Which lines in the records below contain the word "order"? Return each of them.

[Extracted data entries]
-=-=-=-=-
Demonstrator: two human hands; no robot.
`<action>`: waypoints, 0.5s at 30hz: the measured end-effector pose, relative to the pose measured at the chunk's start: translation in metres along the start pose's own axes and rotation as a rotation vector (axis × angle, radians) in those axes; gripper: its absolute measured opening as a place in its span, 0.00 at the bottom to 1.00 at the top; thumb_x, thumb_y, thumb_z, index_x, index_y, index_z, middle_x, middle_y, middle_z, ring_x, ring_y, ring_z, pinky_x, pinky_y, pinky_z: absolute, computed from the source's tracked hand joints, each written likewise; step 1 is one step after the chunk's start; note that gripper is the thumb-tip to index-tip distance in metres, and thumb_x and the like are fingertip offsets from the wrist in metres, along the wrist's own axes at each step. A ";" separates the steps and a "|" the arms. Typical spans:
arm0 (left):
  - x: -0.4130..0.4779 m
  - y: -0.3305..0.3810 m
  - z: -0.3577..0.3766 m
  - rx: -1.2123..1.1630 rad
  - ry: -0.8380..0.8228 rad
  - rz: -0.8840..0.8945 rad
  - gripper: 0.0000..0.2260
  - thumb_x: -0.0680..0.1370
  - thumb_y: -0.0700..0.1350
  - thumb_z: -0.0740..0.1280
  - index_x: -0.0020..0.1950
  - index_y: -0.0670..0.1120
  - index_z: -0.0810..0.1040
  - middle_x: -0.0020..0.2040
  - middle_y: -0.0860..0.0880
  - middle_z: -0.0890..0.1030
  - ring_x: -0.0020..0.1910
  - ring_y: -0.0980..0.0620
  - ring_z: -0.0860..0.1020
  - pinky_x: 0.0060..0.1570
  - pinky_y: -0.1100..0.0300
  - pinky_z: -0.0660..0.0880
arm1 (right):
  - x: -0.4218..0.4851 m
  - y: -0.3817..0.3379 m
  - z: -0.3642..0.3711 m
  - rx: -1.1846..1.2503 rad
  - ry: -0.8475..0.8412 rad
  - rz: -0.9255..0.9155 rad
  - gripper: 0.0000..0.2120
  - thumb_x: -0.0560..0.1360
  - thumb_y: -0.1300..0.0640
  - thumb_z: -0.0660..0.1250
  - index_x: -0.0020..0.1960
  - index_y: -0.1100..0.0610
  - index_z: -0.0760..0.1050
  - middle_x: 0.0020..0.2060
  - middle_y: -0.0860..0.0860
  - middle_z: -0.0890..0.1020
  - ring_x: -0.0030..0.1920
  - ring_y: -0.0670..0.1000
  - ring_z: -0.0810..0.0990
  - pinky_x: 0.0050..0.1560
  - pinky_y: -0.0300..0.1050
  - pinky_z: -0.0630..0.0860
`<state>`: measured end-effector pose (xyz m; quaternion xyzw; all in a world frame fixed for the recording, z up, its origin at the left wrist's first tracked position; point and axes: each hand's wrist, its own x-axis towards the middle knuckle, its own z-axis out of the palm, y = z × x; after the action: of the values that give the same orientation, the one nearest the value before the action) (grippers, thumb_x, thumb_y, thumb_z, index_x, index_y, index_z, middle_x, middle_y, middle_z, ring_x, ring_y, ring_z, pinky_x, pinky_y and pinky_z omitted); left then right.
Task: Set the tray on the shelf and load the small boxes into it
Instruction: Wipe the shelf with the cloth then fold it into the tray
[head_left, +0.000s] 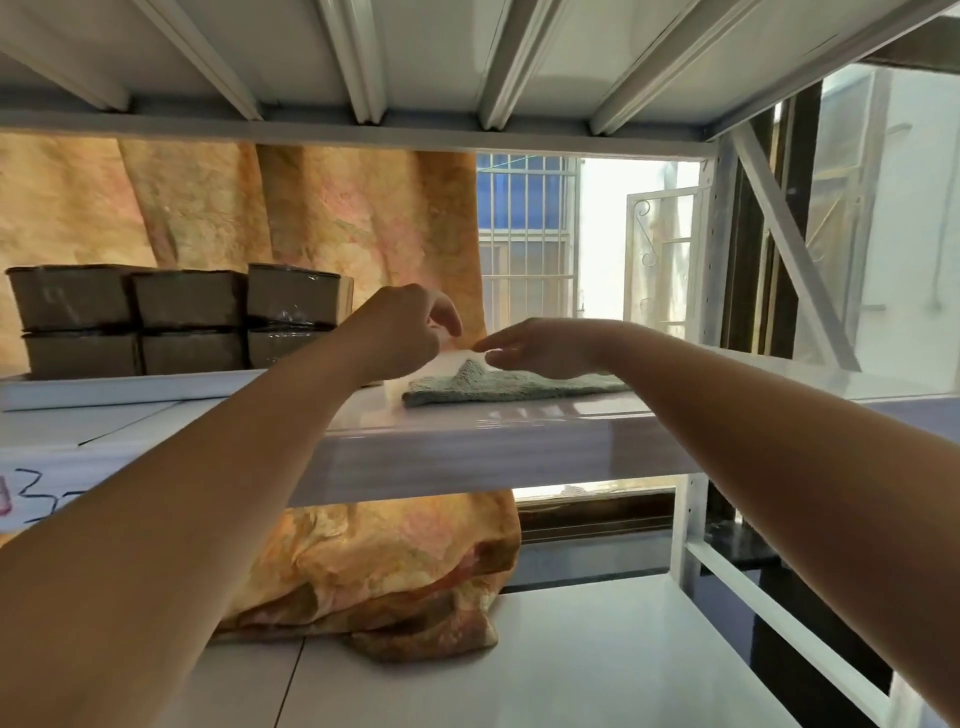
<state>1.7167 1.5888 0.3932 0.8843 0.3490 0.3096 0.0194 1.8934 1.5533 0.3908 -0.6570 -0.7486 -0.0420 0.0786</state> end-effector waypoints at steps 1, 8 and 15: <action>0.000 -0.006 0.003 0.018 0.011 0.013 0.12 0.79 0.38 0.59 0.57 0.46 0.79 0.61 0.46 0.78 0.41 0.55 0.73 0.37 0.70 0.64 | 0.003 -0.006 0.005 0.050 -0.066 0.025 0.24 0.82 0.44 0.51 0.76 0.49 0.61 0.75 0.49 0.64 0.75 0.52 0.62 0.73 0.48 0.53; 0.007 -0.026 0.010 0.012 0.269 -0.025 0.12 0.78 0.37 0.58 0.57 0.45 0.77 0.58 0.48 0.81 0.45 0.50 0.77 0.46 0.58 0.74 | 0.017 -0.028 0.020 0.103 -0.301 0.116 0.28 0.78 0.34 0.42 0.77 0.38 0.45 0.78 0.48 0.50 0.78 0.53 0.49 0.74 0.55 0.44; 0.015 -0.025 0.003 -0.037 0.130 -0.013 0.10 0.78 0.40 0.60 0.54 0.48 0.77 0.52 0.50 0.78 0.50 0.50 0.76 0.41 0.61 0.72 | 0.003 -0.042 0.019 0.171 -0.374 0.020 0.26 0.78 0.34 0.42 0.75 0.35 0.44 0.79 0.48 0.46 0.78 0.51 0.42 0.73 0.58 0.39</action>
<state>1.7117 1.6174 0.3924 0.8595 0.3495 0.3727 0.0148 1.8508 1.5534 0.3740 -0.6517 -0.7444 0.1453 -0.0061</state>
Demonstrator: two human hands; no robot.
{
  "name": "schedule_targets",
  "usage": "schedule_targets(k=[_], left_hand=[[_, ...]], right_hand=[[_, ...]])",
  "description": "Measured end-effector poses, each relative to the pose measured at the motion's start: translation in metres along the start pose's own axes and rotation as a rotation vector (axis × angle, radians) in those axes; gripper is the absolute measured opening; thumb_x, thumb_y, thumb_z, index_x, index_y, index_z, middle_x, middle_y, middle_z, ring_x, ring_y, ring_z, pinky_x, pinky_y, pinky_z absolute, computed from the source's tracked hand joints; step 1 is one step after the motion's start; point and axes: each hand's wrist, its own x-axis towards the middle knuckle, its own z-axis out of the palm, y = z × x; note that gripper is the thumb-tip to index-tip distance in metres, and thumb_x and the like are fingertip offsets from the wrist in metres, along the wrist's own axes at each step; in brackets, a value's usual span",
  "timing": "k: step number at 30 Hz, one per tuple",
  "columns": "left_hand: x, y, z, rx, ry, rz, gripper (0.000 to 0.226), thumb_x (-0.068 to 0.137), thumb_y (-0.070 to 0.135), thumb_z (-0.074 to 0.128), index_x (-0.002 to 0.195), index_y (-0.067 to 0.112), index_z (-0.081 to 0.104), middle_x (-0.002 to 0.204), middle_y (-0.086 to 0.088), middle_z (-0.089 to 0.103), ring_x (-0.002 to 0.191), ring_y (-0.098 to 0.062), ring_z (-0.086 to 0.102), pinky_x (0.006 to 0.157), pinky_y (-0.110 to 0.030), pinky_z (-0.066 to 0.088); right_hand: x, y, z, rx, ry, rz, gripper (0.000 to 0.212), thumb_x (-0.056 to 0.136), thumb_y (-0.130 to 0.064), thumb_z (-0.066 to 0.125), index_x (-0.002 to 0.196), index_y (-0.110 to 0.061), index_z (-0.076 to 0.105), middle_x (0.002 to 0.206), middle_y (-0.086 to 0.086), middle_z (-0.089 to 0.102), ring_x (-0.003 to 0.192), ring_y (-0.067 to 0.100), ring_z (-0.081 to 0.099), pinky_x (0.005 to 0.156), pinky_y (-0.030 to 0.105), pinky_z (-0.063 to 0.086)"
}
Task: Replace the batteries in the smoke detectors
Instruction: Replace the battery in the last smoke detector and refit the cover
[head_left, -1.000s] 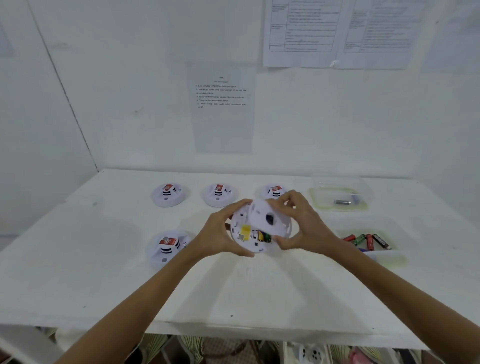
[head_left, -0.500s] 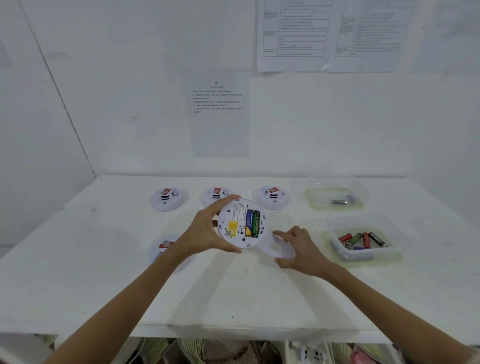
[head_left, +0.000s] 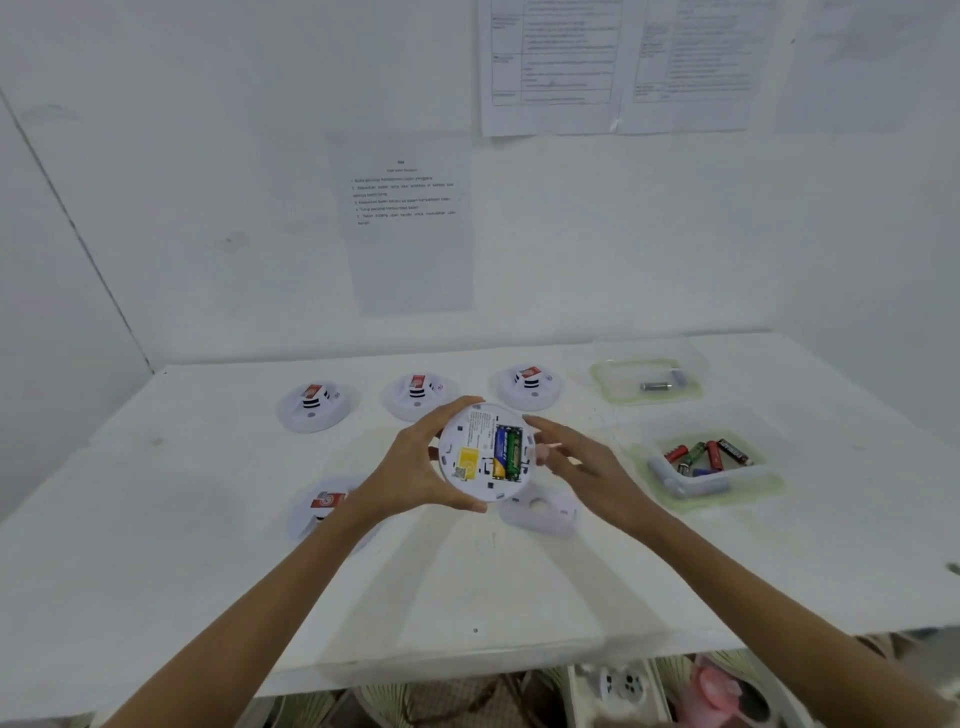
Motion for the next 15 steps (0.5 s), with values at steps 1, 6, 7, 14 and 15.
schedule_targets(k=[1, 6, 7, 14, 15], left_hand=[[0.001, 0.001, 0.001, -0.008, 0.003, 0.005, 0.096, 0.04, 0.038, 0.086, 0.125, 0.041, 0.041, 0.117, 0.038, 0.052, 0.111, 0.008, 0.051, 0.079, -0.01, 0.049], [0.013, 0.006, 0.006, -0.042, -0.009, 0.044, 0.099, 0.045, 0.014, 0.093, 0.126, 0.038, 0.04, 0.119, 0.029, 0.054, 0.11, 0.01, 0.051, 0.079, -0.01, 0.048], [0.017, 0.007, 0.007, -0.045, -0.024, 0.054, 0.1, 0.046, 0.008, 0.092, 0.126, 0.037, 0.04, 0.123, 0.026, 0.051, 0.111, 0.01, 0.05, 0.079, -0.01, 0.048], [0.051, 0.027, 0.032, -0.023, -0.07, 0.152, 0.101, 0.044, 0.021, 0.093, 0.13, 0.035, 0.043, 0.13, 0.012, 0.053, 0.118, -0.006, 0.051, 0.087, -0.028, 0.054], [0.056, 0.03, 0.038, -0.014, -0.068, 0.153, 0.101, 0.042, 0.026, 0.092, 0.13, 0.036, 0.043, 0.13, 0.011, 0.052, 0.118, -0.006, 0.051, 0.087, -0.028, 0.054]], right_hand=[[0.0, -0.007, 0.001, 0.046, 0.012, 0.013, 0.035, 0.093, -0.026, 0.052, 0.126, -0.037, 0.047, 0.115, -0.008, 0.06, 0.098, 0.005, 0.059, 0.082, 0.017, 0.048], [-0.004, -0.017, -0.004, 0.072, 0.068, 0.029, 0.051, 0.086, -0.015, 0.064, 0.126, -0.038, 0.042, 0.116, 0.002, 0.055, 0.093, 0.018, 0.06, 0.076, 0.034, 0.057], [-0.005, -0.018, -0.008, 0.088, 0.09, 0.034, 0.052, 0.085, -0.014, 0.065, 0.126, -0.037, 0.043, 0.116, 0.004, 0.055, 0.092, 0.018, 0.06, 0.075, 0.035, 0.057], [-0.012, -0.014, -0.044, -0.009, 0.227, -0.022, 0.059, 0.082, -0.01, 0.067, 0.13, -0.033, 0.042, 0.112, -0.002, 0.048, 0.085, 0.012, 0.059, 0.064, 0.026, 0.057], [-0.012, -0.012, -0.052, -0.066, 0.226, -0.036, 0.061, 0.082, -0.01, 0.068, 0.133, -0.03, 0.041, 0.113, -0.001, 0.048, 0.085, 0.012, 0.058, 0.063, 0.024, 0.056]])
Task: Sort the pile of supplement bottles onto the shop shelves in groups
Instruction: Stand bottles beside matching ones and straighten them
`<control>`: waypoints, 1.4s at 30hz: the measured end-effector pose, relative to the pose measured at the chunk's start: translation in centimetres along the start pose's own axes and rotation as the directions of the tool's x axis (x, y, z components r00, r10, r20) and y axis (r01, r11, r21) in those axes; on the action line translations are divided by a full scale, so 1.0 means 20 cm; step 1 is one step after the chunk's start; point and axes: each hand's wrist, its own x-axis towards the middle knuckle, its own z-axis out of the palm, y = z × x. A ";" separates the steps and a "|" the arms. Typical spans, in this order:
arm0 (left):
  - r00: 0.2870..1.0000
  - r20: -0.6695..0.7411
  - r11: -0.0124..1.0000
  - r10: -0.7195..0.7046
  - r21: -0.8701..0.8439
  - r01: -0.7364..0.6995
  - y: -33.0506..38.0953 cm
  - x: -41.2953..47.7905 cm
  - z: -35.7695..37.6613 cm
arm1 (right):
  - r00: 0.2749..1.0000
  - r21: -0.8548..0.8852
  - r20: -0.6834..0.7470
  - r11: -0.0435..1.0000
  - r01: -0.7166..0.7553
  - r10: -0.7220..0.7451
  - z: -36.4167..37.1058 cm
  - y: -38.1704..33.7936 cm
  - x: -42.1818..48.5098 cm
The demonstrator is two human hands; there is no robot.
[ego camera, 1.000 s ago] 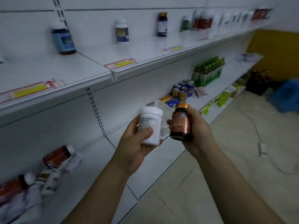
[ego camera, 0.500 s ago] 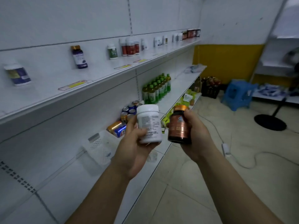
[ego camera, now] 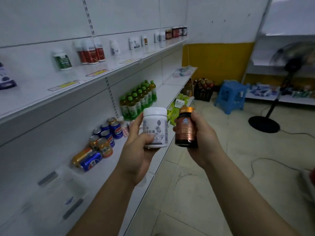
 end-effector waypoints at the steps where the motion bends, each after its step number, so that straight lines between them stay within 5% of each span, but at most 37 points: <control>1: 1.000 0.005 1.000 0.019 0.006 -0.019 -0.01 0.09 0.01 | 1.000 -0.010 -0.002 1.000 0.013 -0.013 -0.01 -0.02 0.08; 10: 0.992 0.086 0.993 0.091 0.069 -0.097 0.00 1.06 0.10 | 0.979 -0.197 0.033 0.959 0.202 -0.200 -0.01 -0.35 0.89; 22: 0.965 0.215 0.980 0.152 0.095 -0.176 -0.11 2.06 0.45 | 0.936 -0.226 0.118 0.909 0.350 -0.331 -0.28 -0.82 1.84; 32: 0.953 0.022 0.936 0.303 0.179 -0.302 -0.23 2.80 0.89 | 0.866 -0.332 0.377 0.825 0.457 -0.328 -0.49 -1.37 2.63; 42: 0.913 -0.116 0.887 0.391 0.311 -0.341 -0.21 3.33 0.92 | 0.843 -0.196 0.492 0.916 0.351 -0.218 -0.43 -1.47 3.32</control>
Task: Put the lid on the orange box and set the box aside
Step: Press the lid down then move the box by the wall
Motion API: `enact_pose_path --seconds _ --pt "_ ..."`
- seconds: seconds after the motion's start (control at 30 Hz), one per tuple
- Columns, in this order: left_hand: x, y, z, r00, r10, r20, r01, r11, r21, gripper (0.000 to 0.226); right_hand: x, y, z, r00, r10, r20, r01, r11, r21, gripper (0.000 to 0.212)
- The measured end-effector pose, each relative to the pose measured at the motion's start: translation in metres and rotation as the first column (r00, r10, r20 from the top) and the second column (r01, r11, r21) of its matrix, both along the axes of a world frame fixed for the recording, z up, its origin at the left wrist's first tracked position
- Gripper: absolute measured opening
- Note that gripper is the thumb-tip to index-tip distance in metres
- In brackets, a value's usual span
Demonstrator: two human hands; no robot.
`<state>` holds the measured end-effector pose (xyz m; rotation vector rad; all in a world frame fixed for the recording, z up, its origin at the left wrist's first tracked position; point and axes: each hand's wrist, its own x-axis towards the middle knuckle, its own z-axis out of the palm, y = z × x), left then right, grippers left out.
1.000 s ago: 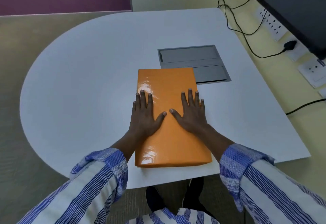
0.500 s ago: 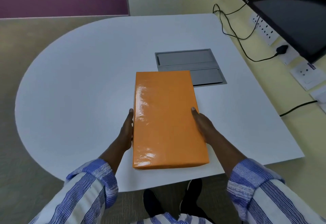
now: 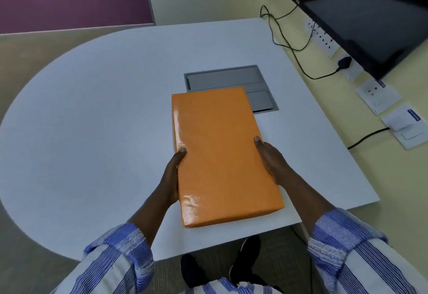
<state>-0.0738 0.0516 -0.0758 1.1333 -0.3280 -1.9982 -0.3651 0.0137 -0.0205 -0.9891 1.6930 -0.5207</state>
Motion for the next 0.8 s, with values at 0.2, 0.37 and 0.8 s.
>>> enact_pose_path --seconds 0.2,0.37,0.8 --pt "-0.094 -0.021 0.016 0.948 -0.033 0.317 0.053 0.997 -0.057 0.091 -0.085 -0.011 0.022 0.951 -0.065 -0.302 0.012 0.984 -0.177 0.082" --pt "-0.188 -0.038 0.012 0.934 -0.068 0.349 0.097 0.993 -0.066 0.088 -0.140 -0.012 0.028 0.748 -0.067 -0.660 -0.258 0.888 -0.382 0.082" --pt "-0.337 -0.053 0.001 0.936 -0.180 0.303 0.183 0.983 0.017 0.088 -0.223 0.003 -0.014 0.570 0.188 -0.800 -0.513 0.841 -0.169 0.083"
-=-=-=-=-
→ YOUR SOLUTION
`<control>`: waypoints, 1.4s at 30hz: the measured end-effector pose, relative to the pose measured at the chunk's start: translation in centimetres along the start pose's own axes and rotation as the directions of the tool's x axis (x, y, z components r00, r10, r20) and y axis (r01, r11, r21) in those axes; on the action line translations are divided by a full scale, so 1.0 means 20 cm; step 1 is one step after the chunk's start; point and axes: each hand's wrist, its own x-axis towards the middle knuckle, its own z-axis out of the palm, y = z × x. A ";" separates the steps and a "|" the arms. Typical spans, in this order:
- Columns, in this order: left_hand: x, y, z, r00, r10, r20, r01, r11, r21, gripper (0.000 to 0.226); right_hand: x, y, z, r00, r10, r20, r01, r11, r21, gripper (0.000 to 0.212)

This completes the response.